A teraz ciiii… Nocka idzie 😉
Wyobraźmy sobie, że jest piękny słoneczny dzień. Słońce mocno grzeje, wieje lekki wiatr, a my wędrujemy na łąkę. Nikogo tam nie ma. Rozkładamy koc i kładziemy się na nim. Jest przyjemnie, słońce ogrzewa naszą skórę. Wiatr delikatnie ją chłodzi. Obserwujemy płynące na niebie obłoki, które przesuwają się leniwie. Jest pięknie i kolorowo wokół nas, przyglądamy się kwiatom, wdychamy ich wspaniałe zapachy. Coś usiadło nam na ręce, to biedronka. Wypatrzyła nas też pszczoła. Za chwile wypatrujemy, czy gdzieś na łące nie ma kolorowych motyli. Czas płynie wolno, a my odpoczywamy.
Czyż nie jest to piękny opis dnia spędzonego na łące? W takie właśnie miejsce przeniosła mnie i moje dzieci najnowsza książka Małgorzaty Strzałkowskiej „ Łąka. Fakty, wierszyki i inne wybryki”.
Ta książka ma w sobie wszystko żeby ukazać nam piękno tego miejsca. Cudowne wierszyki, szumne hasła, garść wiedzy o roślinach i zwierzętach występujących na łące, a nawet krasnoludki, które dzielnie oprowadzają nas po wszystkich zakątkach łąki. Największą jednak rolę odegrały tutaj przepiękne, pełne detali, bajecznie kolorowe i niesamowicie przyciągające uwagę ilustracje stworzone przez Joannę Kencką. Idealnie zachęcają do lektury oraz pobudzają dziecięcą wyobraźnię.

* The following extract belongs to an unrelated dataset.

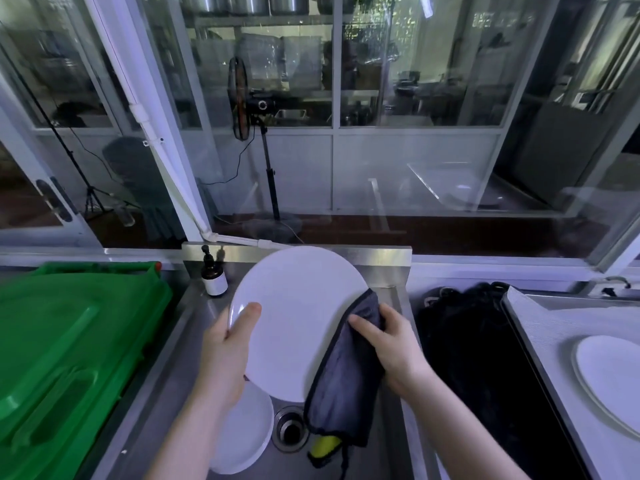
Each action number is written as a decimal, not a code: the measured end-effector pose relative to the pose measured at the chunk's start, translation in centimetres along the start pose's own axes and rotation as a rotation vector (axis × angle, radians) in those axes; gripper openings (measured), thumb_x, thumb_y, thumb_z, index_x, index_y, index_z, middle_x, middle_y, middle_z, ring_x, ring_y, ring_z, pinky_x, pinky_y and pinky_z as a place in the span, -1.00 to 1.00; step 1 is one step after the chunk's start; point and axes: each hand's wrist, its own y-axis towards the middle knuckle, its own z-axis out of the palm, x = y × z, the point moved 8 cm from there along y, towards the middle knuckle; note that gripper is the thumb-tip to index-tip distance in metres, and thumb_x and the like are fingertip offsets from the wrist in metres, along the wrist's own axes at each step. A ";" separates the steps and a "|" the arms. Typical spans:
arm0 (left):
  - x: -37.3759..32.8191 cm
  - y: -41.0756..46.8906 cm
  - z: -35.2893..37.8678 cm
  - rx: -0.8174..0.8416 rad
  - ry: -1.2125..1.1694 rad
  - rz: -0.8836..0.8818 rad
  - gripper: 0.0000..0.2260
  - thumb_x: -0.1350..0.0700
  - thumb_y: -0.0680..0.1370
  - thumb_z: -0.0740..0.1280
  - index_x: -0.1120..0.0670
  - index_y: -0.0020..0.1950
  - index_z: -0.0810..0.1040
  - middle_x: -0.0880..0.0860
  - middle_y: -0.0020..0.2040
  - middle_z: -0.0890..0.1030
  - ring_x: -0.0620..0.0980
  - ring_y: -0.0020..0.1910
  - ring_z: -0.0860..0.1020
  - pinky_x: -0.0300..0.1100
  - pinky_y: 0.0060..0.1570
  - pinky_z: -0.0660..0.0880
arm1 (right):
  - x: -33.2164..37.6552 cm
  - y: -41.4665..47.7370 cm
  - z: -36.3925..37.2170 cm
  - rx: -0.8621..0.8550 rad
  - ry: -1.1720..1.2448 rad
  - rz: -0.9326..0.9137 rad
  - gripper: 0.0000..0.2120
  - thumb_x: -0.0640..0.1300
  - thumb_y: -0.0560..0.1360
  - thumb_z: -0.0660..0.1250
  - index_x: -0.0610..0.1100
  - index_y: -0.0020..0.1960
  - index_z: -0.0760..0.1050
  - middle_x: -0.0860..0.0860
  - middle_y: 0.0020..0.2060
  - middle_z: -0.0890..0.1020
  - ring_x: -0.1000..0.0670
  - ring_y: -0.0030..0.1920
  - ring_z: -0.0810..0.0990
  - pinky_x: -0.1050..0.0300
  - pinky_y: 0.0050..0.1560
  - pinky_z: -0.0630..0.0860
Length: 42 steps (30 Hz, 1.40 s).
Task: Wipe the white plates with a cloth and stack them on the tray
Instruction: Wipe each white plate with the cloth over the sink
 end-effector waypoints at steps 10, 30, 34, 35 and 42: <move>-5.5 1.7 5.0 0.495 0.760 0.266 -0.82 0.02 0.55 0.46 0.13 -0.11 0.64 0.03 -0.28 0.58 -0.07 -0.28 0.48 -0.13 -0.21 0.35 | 7.5 2.2 5.4 0.469 -0.850 -0.443 -0.72 -0.05 0.46 0.49 -0.18 -0.26 0.46 -0.01 -0.39 0.50 0.18 -0.34 0.35 0.24 -0.27 0.30; -4.7 1.8 1.2 0.035 0.320 0.345 -0.80 0.07 0.65 0.33 -0.23 -0.07 0.58 -0.24 -0.16 0.66 -0.31 -0.22 0.57 -0.41 -0.26 0.45 | 8.1 3.6 1.1 0.091 -0.426 -0.321 -0.90 -0.13 0.48 0.46 -0.14 -0.14 0.58 0.01 -0.23 0.68 0.18 -0.21 0.57 0.28 -0.13 0.46; -6.7 1.8 3.4 0.221 0.587 0.507 -0.78 0.06 0.61 0.38 -0.13 -0.22 0.49 -0.05 -0.38 0.46 -0.19 -0.40 0.34 -0.33 -0.38 0.26 | 11.5 3.6 4.6 0.275 -0.848 -0.501 -0.69 -0.03 0.44 0.49 0.16 -0.34 0.41 0.16 -0.37 0.56 0.17 -0.29 0.49 0.23 -0.24 0.37; -6.8 1.7 3.5 0.219 0.566 0.520 -0.80 0.04 0.60 0.40 -0.12 -0.21 0.51 -0.05 -0.37 0.44 -0.19 -0.39 0.33 -0.34 -0.37 0.26 | 11.8 3.5 4.7 0.272 -0.836 -0.521 -0.68 -0.02 0.45 0.49 0.16 -0.34 0.39 0.16 -0.38 0.55 0.15 -0.29 0.48 0.25 -0.24 0.36; -4.9 2.2 -0.2 -0.147 0.017 0.260 -0.91 -0.13 0.47 0.34 -0.22 -0.14 0.64 -0.18 -0.17 0.69 -0.08 -0.13 0.62 -0.11 -0.09 0.54 | 3.2 1.4 1.3 0.046 0.043 -0.148 -0.93 -0.21 0.52 0.41 -0.08 -0.04 0.63 -0.04 -0.07 0.73 0.01 -0.03 0.68 0.12 -0.01 0.60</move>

Ta książka to kolorowa łąkowa mapa, zielnik i przewodnik w jednym. Pozostało nam tylko zabrać ją na naszą wspólną rodzinną wyprawę na ukwieconą łąkę, gdzie przy okazji rozpoznawania różnych roślin i żyjątek tam mieszkających możemy wyrecytować jeden z wielu pięknych wierszyków, którymi autorka nas uraczyła.
Naprawdę warto sięgnąć po tę pozycję. Gwarantuje wam, że się nie zawiedziecie. To świetna propozycja dla wszystkich dzieci, które kochają naturę😊 i chcą wiedzieć więcej.